When my college roommate casually slid the first bottle of Tapatío I'd ever seen across the table to me, I was caught off guard, expecting something like Tabasco, on which I'd already burned out. (In my defense, I was from a Northeastern dead zone for Mexican food and didn't see a soft taco until I showed up at school in Santa Barbara.) I didn't drown my plate in it but all at once it became indispensable. I lost perspective. No savory food was safe from a few shakes of the bottle of salsa picante — my pizza slices (and crusts), instant ramen, eggs, spaghetti and whatever I was having over rice were all shared with the gentleman in the sombrero. Did I splash it over kimchi? Maybe I did. It's all a red ochre blur.

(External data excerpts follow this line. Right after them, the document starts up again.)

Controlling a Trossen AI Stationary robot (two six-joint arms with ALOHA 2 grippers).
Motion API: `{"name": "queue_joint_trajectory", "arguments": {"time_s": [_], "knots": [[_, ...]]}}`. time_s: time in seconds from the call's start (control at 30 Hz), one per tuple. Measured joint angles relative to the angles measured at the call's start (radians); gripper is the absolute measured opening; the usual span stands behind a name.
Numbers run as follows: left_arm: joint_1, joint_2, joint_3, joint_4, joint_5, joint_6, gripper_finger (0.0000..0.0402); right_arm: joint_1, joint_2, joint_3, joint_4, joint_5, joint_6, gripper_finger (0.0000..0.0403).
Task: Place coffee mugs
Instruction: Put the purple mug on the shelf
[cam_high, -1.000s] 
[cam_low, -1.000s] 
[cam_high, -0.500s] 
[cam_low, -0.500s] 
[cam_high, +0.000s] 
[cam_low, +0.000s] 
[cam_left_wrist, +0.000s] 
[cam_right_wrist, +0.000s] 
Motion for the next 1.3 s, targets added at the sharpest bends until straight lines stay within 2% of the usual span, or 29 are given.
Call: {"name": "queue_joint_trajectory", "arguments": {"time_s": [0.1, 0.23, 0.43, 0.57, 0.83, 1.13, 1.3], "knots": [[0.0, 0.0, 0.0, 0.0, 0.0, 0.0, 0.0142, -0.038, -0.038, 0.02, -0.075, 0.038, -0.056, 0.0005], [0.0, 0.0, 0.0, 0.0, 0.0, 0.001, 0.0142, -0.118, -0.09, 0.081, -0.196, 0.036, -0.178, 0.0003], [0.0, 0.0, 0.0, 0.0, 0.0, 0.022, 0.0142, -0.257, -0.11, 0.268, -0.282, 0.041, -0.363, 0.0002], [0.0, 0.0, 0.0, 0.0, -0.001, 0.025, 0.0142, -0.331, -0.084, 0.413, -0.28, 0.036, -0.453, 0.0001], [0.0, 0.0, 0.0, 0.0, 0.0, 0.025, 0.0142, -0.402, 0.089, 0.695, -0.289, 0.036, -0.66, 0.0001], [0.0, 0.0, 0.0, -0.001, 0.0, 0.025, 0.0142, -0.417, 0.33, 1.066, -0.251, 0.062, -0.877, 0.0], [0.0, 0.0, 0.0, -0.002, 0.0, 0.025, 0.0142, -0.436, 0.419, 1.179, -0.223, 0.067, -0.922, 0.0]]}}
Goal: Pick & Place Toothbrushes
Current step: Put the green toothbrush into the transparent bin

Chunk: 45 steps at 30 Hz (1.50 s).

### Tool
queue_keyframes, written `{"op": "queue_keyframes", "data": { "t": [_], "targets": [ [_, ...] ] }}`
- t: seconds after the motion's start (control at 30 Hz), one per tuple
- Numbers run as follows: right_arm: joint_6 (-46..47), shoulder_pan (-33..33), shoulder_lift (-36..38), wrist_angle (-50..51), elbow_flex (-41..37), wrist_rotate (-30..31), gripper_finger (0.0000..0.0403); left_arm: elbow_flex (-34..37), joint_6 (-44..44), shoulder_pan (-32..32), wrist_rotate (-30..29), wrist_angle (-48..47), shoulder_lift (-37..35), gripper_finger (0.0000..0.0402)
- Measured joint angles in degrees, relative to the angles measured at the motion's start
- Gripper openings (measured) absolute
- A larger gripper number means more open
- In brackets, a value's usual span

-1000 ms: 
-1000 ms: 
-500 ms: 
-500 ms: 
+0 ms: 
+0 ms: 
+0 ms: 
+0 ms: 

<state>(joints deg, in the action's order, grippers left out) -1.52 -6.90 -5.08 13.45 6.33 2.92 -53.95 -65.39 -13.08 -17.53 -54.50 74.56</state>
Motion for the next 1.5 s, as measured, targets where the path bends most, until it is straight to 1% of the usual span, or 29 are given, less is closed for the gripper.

Once what I call a bout of "condimentia" subsides, I emerge from the frenzy a little dazed but not completely tired of the flavor. Age has mellowed the intensity of these whirlwind romances but one still strikes me now and again, like last year, when I was working my way through bottles of gochujang. Judge me if you want but who doesn't have a torrid past with Sriracha or ranch? I see you with that Nutella jar. Let there be no shame in occasionally getting carried away. Here are four local offerings that have lately held me in thrall.

J Catering Dressing

This fancy glass bottle of ranch showed up in our breakroom and ruined me for any other with its fresh chives and ridiculous richness. There's no hint of the sugar I now find unbearable in the usual pop-top variety. Friends, it's $10.89 at the North Coast Co-op and I do not feel ripped off in the least. Nervous that someone will see me and assume I'm shopping drunk, yes. But not ripped off. I have given it as a small gift, dipped potato chips in it and passed it off as homemade in coleslaw only to later crumble like bleu cheese and confess. The discovery of its bleu cheese sibling — tart, creamy and dotted with bits of cheese, rivaling any fancy steakhouse's — was an aftershock ($11.99).

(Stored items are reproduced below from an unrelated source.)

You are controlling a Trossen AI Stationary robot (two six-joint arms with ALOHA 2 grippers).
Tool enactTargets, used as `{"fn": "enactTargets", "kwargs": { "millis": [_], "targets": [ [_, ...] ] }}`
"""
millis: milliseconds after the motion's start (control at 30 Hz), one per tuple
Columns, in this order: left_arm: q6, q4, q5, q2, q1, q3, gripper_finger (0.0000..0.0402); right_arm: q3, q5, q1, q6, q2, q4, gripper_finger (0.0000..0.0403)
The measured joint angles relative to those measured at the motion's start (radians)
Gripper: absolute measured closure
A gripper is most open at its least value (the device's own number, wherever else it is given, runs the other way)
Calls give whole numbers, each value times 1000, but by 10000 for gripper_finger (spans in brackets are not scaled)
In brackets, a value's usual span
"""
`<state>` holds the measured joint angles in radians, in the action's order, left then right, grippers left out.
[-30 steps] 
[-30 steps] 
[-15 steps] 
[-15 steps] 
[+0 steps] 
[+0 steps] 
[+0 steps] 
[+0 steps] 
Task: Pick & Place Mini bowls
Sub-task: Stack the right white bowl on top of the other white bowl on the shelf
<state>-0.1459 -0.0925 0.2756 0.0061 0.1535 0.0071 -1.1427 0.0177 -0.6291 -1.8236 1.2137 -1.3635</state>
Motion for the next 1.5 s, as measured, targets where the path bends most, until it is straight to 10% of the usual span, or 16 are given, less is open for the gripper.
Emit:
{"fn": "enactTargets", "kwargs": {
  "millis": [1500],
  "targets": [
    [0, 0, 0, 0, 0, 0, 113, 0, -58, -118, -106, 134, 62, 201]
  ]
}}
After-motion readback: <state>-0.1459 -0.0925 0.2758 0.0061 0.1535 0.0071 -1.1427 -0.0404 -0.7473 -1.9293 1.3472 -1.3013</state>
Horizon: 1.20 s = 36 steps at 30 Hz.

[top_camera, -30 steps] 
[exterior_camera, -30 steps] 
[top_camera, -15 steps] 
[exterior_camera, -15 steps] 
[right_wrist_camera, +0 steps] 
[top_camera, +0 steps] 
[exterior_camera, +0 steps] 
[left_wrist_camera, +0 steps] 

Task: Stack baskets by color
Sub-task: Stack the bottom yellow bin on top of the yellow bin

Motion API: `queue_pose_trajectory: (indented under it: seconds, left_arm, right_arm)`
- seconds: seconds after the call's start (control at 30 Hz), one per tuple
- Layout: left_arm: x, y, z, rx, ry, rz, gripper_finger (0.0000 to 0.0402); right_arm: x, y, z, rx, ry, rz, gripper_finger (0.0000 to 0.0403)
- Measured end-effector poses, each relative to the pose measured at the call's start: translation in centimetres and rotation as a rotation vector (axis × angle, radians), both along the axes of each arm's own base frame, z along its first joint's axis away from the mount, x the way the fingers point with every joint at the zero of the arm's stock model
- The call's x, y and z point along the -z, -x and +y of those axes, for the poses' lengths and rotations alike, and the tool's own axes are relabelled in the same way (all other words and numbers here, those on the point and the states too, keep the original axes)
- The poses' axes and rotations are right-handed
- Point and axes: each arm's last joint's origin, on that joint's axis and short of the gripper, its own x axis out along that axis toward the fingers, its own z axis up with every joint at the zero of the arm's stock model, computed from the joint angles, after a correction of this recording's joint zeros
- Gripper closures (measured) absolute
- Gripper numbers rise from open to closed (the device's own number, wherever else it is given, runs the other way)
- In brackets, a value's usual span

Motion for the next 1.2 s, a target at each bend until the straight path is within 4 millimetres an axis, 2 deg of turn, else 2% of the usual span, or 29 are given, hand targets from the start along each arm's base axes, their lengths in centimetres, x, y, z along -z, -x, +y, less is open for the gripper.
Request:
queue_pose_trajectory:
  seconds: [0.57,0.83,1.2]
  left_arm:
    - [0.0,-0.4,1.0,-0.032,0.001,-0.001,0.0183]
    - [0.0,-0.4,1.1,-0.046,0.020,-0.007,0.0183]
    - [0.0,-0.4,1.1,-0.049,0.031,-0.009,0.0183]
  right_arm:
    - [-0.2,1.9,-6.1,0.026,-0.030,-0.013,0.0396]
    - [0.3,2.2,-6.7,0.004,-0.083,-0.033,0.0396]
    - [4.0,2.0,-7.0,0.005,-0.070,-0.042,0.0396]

Lindah's Hot-N-Sweet Mustard

Evidently everyone has been eating this without me. It's truth in advertising personified: a hot mustard with a sweet tang that's not as cloying as all that honey mustard we went nuts with in the late 1980s ($4). (What were we doing with our curled bangs, trickle-down economics and turkey sandwiches slathered with candy mustard?) It's closer to the light sinus burn of standard Chinese mustard with the zing of apple cider vinegar, tempered by sugar. And now I cannot imagine eating a pretzel without dunking it in this mustard first.

Taste of Bim Hot Pepper Dipping Sauce

News editor Thad Greenson once entered my office to find me red faced and watery eyed, breathing in deep sighs at my desk. He closed the door and whispered, "Is everything all right?" I was forced to tell my colleague that I was not having an emotional meltdown and in fact had spooned too much of this tomato-sweet Caribbean sauce onto my lunch. Not my proudest office moment. The first few seconds are all about the garlic, tomato and red pepper, but the heat is coming. And it lingers. The flavor lures me out of my chile strike zone until chasing it leaves my mascara down around my chin. The jars are not in stores these days but you can pop into the restaurant and have one filled straight from the pot ($8).

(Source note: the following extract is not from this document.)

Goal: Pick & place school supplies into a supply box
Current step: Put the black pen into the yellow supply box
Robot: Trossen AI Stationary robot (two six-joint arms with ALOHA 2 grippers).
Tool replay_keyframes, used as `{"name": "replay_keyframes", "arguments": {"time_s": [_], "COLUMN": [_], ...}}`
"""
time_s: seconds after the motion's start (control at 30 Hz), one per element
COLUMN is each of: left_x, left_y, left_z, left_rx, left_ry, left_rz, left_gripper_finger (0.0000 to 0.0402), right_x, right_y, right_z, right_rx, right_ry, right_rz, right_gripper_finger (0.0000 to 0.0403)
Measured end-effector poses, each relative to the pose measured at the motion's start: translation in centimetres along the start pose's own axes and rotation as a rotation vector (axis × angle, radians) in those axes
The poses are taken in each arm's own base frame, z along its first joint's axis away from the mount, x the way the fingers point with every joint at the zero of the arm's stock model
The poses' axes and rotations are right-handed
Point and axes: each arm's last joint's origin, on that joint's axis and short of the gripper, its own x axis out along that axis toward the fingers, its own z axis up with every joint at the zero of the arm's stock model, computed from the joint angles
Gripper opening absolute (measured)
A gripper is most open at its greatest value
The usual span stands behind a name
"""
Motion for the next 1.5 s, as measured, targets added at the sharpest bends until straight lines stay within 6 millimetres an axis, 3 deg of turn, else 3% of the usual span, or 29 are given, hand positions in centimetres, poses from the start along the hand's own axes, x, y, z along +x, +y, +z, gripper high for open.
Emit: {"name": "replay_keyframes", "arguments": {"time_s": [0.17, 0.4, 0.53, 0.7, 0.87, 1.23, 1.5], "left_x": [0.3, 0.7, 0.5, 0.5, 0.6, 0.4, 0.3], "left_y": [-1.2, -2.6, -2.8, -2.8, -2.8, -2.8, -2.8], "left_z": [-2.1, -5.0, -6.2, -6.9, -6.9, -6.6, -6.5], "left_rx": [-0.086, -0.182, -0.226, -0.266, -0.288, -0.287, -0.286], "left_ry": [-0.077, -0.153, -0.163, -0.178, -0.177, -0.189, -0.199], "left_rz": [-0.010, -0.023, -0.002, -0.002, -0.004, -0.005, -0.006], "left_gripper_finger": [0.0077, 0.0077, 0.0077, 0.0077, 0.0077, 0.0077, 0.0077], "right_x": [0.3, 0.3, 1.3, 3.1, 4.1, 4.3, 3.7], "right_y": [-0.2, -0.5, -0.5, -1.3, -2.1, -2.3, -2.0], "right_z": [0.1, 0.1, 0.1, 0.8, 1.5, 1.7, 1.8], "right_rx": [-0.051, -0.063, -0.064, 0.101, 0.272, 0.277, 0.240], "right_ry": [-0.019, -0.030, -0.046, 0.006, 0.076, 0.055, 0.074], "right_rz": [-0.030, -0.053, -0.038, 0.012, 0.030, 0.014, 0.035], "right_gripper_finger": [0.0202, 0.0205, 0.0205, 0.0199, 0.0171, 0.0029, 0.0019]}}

Hum Yum Sea Salt Caramel Sauce

This simple and lovely sauce made from cream, butter, sugar, vanilla and sea salt is the spoon-able version of Hum Yum's little wrapped boutique organic candies ($6). It adds wholesome luxury to ice cream, the last corner brownie in the pan, cinnamon raisin bread (trust me) or a large spoon. It's everything you love about good caramel, like the kind that comes in the center of fancy chocolates, and not overly salty — in fact, a final garnish of a few flakes of salt would not be amiss when serving. Ditch the lid and you can microwave the jar to pour it out warm. There's even a runnier but still tasty vegan version ($6).